Meskipun dikenal sebagai generasi yang tumbuh dengan teknologi dan kenyamanan digital, bukan berarti Gen Z lepas dari tekanan. Justru, mereka menghadapi beban yang tak kalah besar—mulai dari krisis iklim, pandemi, kesenjangan sosial, hingga tekanan akademik dan ekonomi. Semua ini memengaruhi kesehatan mental secara signifikan.
WHO dalam laporan tahun 2022 menyebutkan bahwa 1 dari 7 remaja di dunia mengalami gangguan mental, dan angka ini meningkat selama masa pandemi.
Di Indonesia sendiri, data Riset Kesehatan Dasar (Riskesdas) 2018 menunjukkan bahwa sekitar 6,1% penduduk usia 15 tahun ke atas mengalami gangguan mental emosional, yang bisa berakar dari pengalaman traumatis di masa lalu.
Membicarakan trauma bagi Gen Z bukan sekadar bentuk pelampiasan. Ini adalah upaya untuk mengubah narasi: dari luka menjadi kekuatan, dari diam menjadi dialog.

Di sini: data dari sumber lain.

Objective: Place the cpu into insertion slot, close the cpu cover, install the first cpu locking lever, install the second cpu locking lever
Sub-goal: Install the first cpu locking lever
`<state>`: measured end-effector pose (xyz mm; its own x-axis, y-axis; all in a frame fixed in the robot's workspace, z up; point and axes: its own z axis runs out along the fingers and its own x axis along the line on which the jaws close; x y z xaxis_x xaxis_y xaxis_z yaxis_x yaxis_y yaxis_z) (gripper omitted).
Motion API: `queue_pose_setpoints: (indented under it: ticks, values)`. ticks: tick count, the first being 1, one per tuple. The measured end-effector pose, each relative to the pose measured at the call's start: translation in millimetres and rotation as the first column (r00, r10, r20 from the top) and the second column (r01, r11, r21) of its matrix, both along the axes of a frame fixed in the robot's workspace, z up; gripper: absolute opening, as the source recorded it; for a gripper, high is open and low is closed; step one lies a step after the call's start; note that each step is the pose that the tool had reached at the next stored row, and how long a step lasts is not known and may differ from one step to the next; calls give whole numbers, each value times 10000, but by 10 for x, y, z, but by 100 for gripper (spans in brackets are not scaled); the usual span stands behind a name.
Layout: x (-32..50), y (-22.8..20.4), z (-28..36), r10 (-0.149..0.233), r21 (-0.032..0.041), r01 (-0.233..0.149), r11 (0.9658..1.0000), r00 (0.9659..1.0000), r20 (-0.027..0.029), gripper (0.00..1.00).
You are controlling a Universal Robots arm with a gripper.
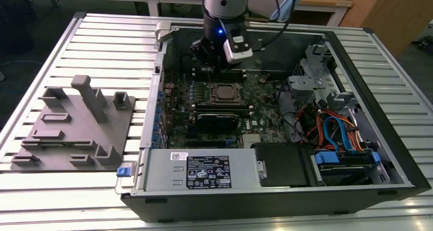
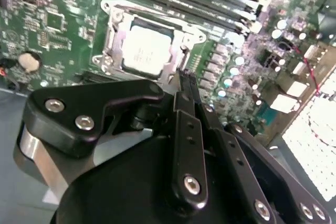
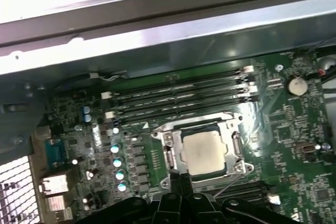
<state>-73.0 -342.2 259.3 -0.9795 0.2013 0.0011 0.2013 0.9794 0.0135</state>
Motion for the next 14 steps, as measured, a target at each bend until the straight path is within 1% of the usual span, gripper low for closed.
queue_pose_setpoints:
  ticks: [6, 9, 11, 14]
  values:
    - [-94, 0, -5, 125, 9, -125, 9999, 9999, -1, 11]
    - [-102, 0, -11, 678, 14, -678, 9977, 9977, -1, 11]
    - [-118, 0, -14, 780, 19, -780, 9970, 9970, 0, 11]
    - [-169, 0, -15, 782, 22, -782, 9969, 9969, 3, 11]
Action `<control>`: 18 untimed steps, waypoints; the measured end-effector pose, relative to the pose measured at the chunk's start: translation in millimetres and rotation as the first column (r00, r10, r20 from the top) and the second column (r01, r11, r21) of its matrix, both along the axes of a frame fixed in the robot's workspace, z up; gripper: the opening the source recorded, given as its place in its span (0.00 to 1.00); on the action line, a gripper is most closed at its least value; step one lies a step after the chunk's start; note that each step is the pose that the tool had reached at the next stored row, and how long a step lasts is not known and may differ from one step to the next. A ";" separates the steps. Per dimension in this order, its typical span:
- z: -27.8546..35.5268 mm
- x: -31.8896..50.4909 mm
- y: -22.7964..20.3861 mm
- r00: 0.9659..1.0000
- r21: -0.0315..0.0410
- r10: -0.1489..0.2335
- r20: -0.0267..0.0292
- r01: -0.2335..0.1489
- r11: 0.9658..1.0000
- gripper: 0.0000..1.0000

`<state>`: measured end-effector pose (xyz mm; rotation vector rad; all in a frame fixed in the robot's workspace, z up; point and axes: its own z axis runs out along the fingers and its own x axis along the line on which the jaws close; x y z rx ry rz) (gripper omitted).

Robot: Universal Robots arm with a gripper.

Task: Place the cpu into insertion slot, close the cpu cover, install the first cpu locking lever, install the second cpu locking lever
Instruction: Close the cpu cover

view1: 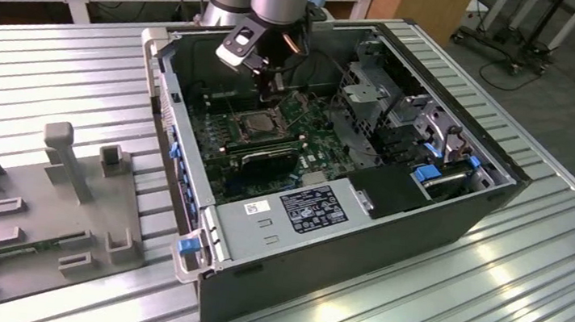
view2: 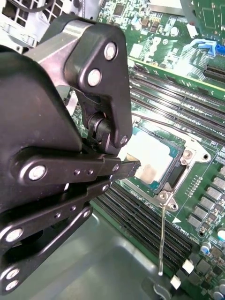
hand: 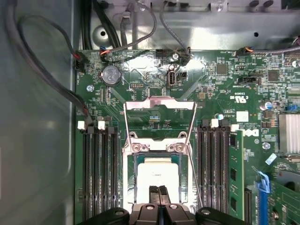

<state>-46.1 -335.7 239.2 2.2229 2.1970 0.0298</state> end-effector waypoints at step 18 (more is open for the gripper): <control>18.6 0.0 0.0 1.000 0.000 0.000 0.000 0.000 1.000 0.11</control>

Mereka menolak untuk hanya bertahan dalam ketakutan atau tekanan sosial, dan mulai menulis ulang kisah hidup mereka dengan bahasa yang jujur.

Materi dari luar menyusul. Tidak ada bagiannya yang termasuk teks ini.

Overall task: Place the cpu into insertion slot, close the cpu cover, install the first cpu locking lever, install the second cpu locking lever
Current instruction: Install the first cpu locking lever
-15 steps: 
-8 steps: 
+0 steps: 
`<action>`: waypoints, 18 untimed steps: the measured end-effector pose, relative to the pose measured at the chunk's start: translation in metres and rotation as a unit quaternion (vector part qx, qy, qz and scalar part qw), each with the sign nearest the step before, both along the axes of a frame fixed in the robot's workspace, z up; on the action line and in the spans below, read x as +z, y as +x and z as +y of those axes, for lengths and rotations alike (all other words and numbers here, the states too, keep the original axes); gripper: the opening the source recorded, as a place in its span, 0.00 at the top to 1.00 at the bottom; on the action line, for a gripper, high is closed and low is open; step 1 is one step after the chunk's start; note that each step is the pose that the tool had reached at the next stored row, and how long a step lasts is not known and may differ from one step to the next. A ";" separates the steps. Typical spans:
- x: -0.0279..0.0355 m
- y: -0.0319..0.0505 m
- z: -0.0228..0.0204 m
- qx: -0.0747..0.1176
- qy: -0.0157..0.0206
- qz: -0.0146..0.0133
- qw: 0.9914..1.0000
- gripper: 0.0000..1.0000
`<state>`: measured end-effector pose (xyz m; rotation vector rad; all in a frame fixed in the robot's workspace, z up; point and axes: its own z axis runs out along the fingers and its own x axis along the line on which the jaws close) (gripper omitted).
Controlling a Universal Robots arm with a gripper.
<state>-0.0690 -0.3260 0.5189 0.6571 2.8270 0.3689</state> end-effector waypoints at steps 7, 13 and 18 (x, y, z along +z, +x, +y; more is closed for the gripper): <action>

Dengan keberanian mereka, generasi ini secara tidak langsung turut membentuk budaya baru, budaya yang lebih empatik dan terbuka terhadap pengalaman manusiawi yang kompleks. Meskipun tantangan tetap ada, langkah yang telah diambil menjadi pijakan penting untuk generasi setelahnya.
Keterbukaan Gen Z dalam membicarakan trauma bukanlah kebetulan, melainkan hasil dari perubahan zaman, perluasan akses informasi, dan keberanian kolektif.
Dari ruang digital hingga ruang terapi, mereka menunjukkan bahwa mengakui luka bukanlah tanda kelemahan, melainkan bentuk kekuatan untuk tumbuh.